:: PROBLEM ::
Retype the whole listing below exactly, keeping every picture out of it.
*** SUPPLIED INFORMATION
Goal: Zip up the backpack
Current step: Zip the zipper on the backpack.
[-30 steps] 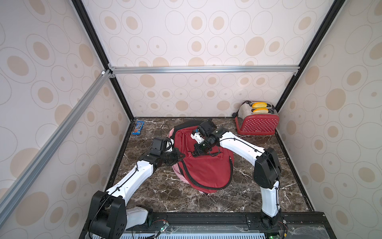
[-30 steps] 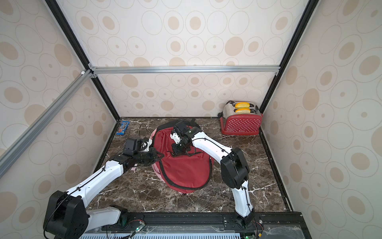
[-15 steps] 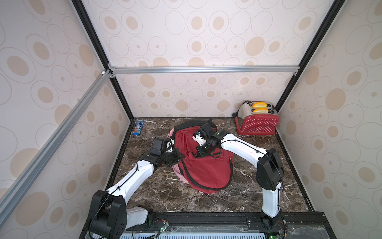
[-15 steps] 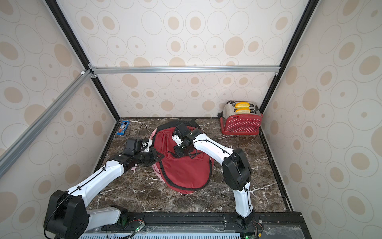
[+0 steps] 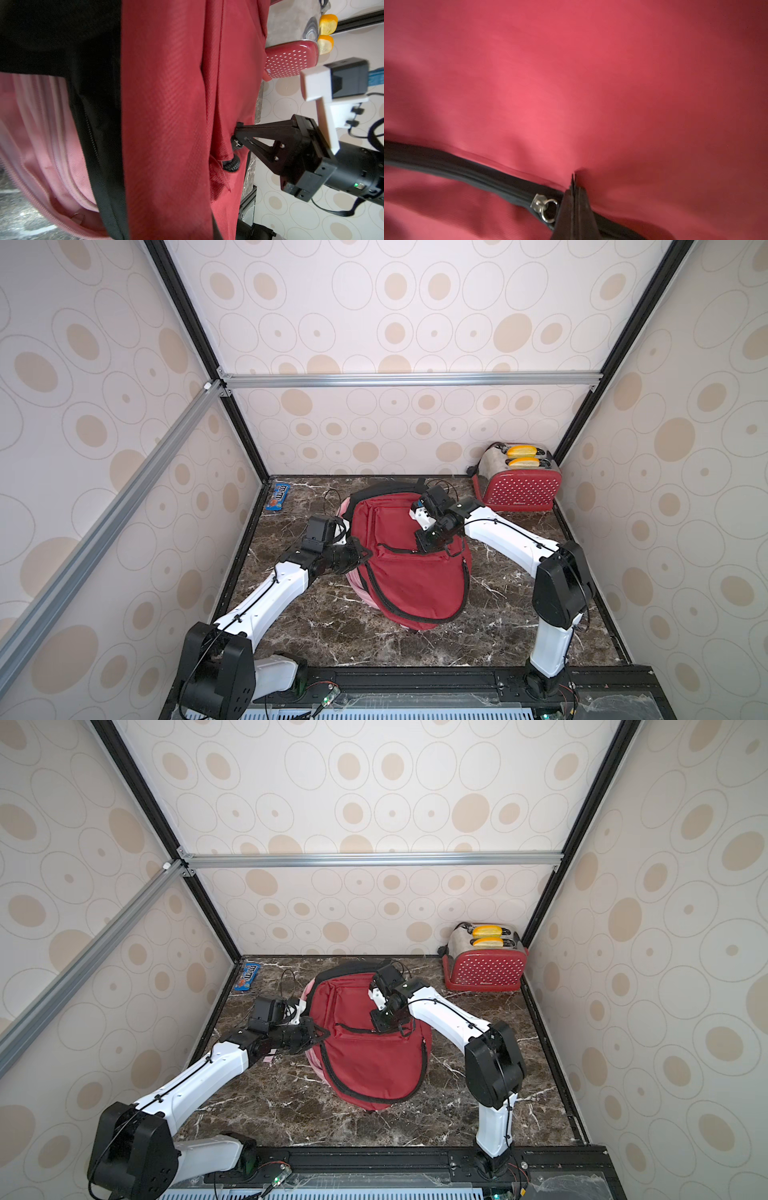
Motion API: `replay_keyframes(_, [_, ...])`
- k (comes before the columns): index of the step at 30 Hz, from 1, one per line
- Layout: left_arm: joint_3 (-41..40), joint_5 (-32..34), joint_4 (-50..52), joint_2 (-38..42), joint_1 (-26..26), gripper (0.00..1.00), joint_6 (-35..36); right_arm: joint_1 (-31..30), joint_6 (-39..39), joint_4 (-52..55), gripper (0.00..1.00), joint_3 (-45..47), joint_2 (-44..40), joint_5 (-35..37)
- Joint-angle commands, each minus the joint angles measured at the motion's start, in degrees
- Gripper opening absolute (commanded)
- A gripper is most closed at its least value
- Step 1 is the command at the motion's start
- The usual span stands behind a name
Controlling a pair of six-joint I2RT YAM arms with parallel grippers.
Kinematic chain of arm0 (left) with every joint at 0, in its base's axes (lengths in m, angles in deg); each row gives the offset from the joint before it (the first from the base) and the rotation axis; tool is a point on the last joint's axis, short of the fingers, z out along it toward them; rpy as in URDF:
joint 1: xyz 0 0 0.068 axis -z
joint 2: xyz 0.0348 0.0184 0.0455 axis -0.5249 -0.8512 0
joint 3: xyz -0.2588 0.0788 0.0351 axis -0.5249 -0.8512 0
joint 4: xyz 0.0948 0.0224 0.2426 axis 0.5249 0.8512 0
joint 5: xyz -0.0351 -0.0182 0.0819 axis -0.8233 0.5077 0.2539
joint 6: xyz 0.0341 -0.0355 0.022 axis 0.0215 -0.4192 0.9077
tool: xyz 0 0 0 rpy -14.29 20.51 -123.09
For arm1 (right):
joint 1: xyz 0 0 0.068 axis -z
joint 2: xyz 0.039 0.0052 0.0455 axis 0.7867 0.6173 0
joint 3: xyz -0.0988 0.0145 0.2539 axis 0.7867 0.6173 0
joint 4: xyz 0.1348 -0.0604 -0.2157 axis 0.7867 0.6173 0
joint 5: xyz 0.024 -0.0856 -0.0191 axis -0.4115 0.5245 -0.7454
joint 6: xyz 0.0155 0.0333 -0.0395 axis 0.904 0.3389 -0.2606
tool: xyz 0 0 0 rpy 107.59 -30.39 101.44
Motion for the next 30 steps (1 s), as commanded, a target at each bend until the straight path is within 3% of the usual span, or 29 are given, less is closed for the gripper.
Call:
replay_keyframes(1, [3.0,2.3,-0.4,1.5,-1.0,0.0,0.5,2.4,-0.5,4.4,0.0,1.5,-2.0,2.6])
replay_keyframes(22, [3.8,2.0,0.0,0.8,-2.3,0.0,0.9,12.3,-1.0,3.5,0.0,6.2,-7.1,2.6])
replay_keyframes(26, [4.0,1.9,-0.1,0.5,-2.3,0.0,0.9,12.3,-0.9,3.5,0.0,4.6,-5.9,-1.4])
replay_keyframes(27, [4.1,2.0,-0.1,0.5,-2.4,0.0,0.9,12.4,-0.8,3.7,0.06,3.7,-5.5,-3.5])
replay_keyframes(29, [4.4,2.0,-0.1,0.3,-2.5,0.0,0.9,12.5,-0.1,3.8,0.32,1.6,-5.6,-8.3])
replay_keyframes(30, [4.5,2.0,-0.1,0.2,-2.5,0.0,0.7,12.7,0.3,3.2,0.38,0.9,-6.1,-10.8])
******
:: REPLY ::
Goal: Zip up the backpack
Current step: Zip the zipper on the backpack.
[-30 steps] 
[-30 steps] 
[-15 steps] 
[-15 steps] 
[+0 steps] 
Motion API: `replay_keyframes(_, [_, ...])`
- k (comes before the columns): index of the step at 30 Hz, from 1, one per line
- Layout: left_arm: joint_3 (-41..40), joint_5 (-32..34), joint_4 (-50..52), joint_2 (-38..42), joint_1 (-26..26), gripper (0.00..1.00), joint_6 (-35..36); right_arm: joint_1 (-31..30), joint_6 (-39..39), joint_4 (-52..55), gripper (0.00..1.00), joint_3 (-45..47), joint_2 (-44..40), joint_5 (-35..37)
- Joint-angle commands, each minus the joint angles measured at the motion's start, in degrees
- Gripper opening absolute (commanded)
- A gripper is most closed at its least value
- Step 1 is the command at the motion's start
- The usual span stands behind a name
Controlling a pair of six-joint I2RT YAM arms with parallel grippers.
Kinematic chain of arm0 (left) with every joint at 0, in its base's axes (lengths in m, angles in deg); each row gives the offset from the joint before it (the first from the base) and the rotation axis; tool is a point on the last joint's axis, short of the fingers, z out along it toward them; rpy as in URDF:
joint 1: xyz 0 0 0.068 axis -z
joint 2: xyz 0.0348 0.0184 0.0455 axis -0.5249 -0.8512 0
joint 3: xyz -0.2588 0.0788 0.0351 axis -0.5249 -0.8512 0
joint 4: xyz 0.0948 0.0224 0.2426 axis 0.5249 0.8512 0
joint 5: xyz -0.0351 -0.0182 0.0819 axis -0.8233 0.5077 0.2539
joint 6: xyz 0.0341 -0.0355 0.022 axis 0.0215 -0.4192 0.9077
tool: xyz 0 0 0 rpy -14.29 20.51 -123.09
For arm1 (right):
joint 1: xyz 0 0 0.068 axis -z
joint 2: xyz 0.039 0.0052 0.0455 axis 0.7867 0.6173 0
joint 3: xyz -0.0988 0.0145 0.2539 axis 0.7867 0.6173 0
joint 4: xyz 0.1348 -0.0604 -0.2157 axis 0.7867 0.6173 0
joint 5: xyz 0.024 -0.0856 -0.0191 axis -0.4115 0.5245 -0.7454
joint 6: xyz 0.0155 0.0333 -0.0395 axis 0.904 0.3389 -0.2606
tool: xyz 0 0 0 rpy 107.59 -30.39 101.44
Motion for the next 30 steps (1 s), as commanded, a target at each bend until the straight path is within 3% of the usual span, or 29 are given, less is closed for the gripper.
Call:
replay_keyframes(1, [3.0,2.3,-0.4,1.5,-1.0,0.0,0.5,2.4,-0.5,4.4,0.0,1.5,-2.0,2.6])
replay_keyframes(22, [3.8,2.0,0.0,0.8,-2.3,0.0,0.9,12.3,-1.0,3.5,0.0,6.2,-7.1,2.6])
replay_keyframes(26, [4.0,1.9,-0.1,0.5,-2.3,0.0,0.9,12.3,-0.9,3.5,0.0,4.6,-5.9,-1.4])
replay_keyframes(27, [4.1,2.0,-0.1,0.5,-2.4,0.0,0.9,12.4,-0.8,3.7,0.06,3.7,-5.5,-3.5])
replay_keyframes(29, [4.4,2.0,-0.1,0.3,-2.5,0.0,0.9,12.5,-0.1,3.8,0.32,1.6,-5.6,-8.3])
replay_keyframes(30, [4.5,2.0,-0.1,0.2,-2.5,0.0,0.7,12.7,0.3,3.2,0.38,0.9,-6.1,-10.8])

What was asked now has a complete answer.